Chronique d’un été (part 1)
En janvier dernier je recevais un courrier de Fadila Laanan. Si t’es pas Belge francophone, tu peux pas savoir que notre ministre socialiste de la culture, c’est à la fois notre mécène et notre fossoyeur. On aimerait bien se passer d’elle et de son cabinet mais c’est pas possible, surtout parce que c’est elle qui délie les cordons de la bourse, toutes ces bourses qui nous permettent de survivre un mois de plus. (Et un mois de plus, c’est un mois de gagné). Bref, je reçois un courrier de Fadila (on est à tu et à toi avec notre ministre branchée) : elle m’octroie une bourse d’un mois pour partir en résidence d’auteur. A Rome. C’est la première fois que je serai rémunéré, par ma ministre chérie qui plus est, pour écrire. Je suis à la fois excitation, excitation et excitation. En réalité, il fallait proposer les premières pages d’un projet de manuscrit pour que la bourse soit accordée. Moi, j’ai envoyé les premières pages de « L’adieu à la patrie » qui est mon quatrième manuscrit, que j’avais en réalité terminé depuis bien longtemps. Là-bas, je vais donc commencer un nouveau roman. Sans pression, parce que je serai le seul à savoir que je l’écrirai. A la fin du mois de juin, quand Fadila me demandera des comptes, je lui enverrai simplement le manuscrit entier de « L’adieu à la patrie. » Ensuite les mois passent et les nombreux assistants de Fadila nous écrivent des courriers collectifs, à nous tous, les auteurs boursiers – nous sommes six – pour nous expliquer les démarches à suivre. Parmi mes collègues, pas vraiment des perdreaux de l’année. En réalité je n’en rencontrerai qu’un seul, Luc Templier. Tous les autres ayant choisi d’écrire dans la fournaise de juillet. En réalité peu importe : je pars à Rome. Un mois. Avec Fadila sur le porte-bagages, ou à peu près.

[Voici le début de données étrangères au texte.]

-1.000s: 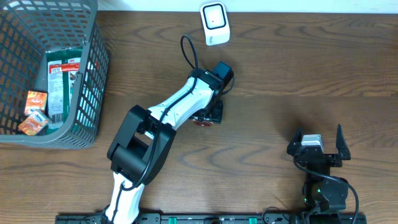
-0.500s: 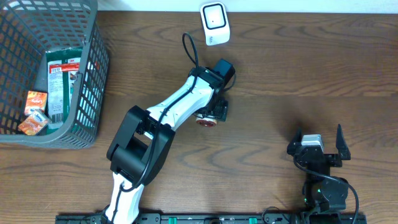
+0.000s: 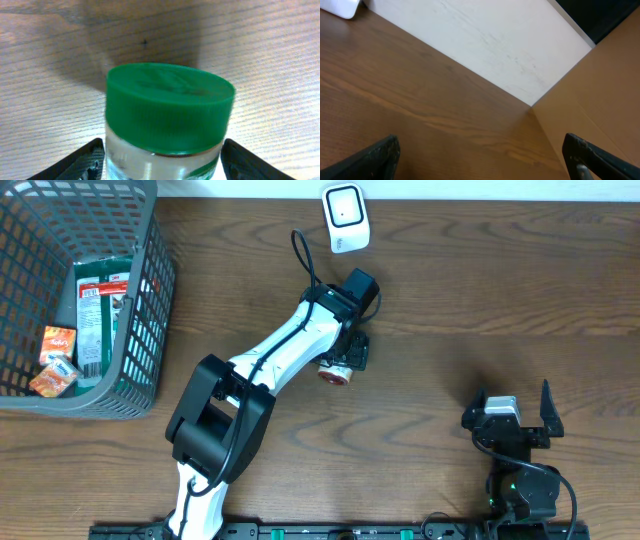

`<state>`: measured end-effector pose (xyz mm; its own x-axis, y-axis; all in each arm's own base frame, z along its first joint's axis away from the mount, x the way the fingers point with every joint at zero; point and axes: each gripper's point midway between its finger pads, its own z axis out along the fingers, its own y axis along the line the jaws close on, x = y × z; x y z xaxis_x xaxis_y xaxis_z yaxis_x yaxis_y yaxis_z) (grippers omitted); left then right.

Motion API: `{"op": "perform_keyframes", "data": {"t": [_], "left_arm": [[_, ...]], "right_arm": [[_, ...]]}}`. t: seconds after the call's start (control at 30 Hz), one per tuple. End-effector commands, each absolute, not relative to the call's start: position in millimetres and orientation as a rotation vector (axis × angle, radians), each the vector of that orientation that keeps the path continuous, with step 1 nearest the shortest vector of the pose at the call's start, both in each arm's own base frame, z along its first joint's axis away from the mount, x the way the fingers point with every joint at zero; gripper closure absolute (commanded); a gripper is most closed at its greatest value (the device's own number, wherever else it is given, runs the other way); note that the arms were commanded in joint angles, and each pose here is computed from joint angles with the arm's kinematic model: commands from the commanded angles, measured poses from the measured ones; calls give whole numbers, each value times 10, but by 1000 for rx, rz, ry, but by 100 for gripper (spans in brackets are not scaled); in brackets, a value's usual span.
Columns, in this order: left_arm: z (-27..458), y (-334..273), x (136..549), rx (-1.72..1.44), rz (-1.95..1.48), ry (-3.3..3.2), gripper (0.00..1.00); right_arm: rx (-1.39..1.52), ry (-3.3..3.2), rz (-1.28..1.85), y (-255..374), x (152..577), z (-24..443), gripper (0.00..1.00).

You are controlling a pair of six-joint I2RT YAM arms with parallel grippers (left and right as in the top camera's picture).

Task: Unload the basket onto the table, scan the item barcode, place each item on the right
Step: 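Lift the jar out and carry it toward the white scanner, then lower the jar onto the table in front of the scanner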

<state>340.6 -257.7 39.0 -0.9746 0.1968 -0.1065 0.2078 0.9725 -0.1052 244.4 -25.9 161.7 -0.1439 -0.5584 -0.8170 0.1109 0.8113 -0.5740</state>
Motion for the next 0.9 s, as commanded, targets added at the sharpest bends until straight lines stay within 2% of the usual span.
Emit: {"op": "perform_keyframes", "data": {"t": [0.0,0.23,0.47,0.67,0.87], "left_arm": [[630,-2656,3465,323,-247,2973,27],[828,-2771,3400,339,-376,2957,27],[826,-2864,3289,380,-404,2969,27],[889,-2711,3469,417,-202,2868,27],[982,-2648,3520,396,-178,2838,26]], "right_arm": [[-369,1623,-613,-259,2442,1609,1],[-369,1623,-613,-259,2442,1609,1],[-369,1623,-613,-259,2442,1609,1],[-369,1623,-613,-259,2442,1609,1],[-369,1623,-613,-259,2442,1608,1]]}}
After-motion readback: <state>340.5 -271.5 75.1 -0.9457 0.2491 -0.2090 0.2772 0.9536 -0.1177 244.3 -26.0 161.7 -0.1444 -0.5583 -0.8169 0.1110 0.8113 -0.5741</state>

Le 31 mai 2013 aux alentours de 13h51 j’arrive en sueurs sur le grand parking de l’Academia Belgica, une grande batisse des années trente, coincée entre l’accademia Romania, l’Egitto, Neerlandicum et le parc de la Villa Borghese. A l’intérieur, une large cuisine, une bibliothèque, une quinzaine de chambres. Et une dizaine de jeunes doctorants pleins d’énergie aux armoires pleines de Chianti, d’huile d’olive, d’Amarro et de bucatini. Tu crois que je peux rêver mieux cher mon lecteur ? Le soir, ils m’emmènent gouter des bucatini cacio e peppe, dans l’arrière boutique d’une vieille Egyptienne. Cacio e peppe ? Une sauce au poivre et au fromage. Sur des pates épaisses. Bon Dieu ça n’a l’air de rien. Bon Dieu, ce soir-là, j’ai rencontré Rome. Et son vin du Lazio. Depuis cet instant-là, je n’ai fait que m’enivrer davantage. De bouffe. De vin. De repas sur la table épaisse de la cuisine ou sur la table étroite de la terrasse, sous les pins. De Rome. Et d’écriture. Parce que plus j’avais l’esprit habité par des discussions insensées, par des bucatini, par le nom d’un bar que j’avais croisé, par les prières dévotes des frères et des soeurs cachés dans les églises, plus mon esprit était concentré quand je me rasseyais pour écrire sous le ventilateur. J’avais préparé la structure du récit avant de partir. Là-bas, je voulais être libre, je ne voulais que produire. Un mois entier à écrire sans arrêt, sans trou blanc, sans trou noir, après des nuits à se déguiser en Rabelais, après des soirées planqué dans les jardins de l’académie autrichienne, une production insensée, sortie de nulle part, qui ne s’essouflait jamais, je partais me réfugier de l’autre côté du parc, dans les rues de Rome ou dans des gargotes ouvertes trop tard sur des places jaune, avant de perdre le fil, et trois jours avant de partir le roman était terminé. 135 pages. « Quand les ânes de la colline sont devenus barbus » est mon 5ème manuscrit, né à Rome. Notamment grâce à François, Luc, Mathieu, Mara, Emma, Barbara, Marc, Dimitri, Delphine, Julien, Iris, Alix, François-Dominique qui sont restés 5 minutes sur un banc avec moi ou 1 mois dans les jardins de Rome.
Et le 28 juin, j’étais à l’aéroport, je prononçais mes derniers mots d’italien au comptoir Ryanair et l’été allait encore être long.